▸ **WORK REQUEST**:
The first line of the data below and every line after it, through the one with "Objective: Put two", must be transcribed without change.

▸ **INFORMATION SHOWN**:
-- Opening Marker --
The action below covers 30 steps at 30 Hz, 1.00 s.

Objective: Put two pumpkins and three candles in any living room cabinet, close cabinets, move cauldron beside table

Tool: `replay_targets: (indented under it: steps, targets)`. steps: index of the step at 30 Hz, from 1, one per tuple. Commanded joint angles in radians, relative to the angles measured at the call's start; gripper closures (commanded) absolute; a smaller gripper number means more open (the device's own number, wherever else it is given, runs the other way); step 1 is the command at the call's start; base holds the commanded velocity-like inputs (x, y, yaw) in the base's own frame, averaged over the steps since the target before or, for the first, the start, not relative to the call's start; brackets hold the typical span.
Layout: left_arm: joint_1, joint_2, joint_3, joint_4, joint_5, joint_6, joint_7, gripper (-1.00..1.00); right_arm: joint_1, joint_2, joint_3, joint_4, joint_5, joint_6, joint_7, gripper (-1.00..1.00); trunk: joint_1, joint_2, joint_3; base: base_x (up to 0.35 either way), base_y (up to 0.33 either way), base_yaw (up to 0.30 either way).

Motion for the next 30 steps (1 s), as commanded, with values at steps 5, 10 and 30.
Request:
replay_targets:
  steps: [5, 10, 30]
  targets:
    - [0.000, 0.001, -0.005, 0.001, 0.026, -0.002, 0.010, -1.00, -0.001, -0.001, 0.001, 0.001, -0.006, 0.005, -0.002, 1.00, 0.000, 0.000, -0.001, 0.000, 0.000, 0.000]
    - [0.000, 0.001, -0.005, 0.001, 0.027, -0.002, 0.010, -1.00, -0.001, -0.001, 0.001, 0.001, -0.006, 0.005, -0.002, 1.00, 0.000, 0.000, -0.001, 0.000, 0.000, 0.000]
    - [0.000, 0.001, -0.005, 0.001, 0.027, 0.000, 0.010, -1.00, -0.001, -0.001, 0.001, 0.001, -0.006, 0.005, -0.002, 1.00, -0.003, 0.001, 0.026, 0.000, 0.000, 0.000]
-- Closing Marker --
▸ **EXERCISE SOLUTION**:
The action below covers 30 steps at 30 Hz, 1.00 s.

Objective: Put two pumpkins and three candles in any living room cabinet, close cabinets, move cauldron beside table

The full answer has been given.